WHAT TO WORK ON: Reproduce verbatim the lines of the material below, starting at the line with "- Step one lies" and ending at the line with "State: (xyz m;", both inclusive; skip the rest.
###
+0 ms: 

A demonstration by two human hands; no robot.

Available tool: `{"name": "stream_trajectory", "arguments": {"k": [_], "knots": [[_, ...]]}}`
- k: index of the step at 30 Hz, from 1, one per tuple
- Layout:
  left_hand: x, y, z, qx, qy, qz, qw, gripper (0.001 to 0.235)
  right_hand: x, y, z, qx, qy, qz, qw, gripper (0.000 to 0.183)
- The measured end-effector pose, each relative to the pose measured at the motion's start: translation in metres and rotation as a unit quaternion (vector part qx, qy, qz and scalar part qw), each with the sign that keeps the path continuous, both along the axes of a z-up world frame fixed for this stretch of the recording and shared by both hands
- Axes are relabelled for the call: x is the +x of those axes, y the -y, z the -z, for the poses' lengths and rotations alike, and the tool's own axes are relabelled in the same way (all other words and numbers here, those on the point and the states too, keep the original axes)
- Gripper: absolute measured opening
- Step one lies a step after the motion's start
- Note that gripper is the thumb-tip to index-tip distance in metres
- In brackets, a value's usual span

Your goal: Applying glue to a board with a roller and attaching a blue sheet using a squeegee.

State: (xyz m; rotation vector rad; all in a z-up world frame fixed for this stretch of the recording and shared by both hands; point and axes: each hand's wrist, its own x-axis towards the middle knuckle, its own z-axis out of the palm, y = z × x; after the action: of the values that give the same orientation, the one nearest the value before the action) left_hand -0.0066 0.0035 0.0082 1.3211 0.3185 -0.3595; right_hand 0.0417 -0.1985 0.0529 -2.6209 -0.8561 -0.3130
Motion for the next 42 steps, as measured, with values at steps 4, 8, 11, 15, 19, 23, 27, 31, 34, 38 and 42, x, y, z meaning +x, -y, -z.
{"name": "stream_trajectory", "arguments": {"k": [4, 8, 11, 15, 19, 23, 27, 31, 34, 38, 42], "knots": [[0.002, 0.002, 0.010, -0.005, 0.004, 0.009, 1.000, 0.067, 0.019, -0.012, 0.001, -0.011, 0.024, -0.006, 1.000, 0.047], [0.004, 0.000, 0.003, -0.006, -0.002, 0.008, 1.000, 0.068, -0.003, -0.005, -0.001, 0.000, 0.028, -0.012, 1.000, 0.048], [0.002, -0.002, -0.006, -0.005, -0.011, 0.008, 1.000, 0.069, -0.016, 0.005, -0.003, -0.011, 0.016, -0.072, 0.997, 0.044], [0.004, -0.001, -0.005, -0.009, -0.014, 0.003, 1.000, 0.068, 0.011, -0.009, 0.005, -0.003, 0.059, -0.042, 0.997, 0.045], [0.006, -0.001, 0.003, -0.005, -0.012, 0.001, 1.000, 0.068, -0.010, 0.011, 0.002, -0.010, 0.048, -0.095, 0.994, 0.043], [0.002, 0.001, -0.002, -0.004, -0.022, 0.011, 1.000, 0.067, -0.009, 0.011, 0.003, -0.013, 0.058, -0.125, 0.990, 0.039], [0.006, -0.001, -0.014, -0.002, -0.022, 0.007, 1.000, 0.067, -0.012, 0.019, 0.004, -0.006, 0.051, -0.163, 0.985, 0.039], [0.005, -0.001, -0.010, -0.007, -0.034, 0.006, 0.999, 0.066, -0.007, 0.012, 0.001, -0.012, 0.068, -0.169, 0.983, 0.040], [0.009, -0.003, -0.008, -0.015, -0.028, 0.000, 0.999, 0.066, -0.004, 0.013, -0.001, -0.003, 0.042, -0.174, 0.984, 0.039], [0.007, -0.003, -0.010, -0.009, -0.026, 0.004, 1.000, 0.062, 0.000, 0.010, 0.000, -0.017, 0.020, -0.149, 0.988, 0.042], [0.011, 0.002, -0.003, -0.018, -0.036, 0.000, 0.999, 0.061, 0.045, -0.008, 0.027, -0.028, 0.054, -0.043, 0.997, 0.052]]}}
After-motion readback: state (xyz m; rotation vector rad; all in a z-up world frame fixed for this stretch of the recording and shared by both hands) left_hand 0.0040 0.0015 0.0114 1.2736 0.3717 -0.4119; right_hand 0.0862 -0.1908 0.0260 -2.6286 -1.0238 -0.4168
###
ANSWER SECTION:
- Step one lies a step after the motion's start
- Note that gripper is the thumb-tip to index-tip distance in metres
- In brackets, a value's usual span

Your goal: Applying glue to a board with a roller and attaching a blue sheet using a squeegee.

State: (xyz m; rotation vector rad; all in a z-up world frame fixed for this stretch of the recording and shared by both hands; point and axes: each hand's wrist, its own x-axis towards the middle knuckle, its own z-axis out of the palm, y = z × x; after the action: of the values that give the same orientation, the one nearest the value before the action) left_hand -0.0066 0.0035 0.0082 1.3211 0.3185 -0.3595; right_hand 0.0417 -0.1985 0.0529 -2.6209 -0.8561 -0.3130

What the exercise required is now done.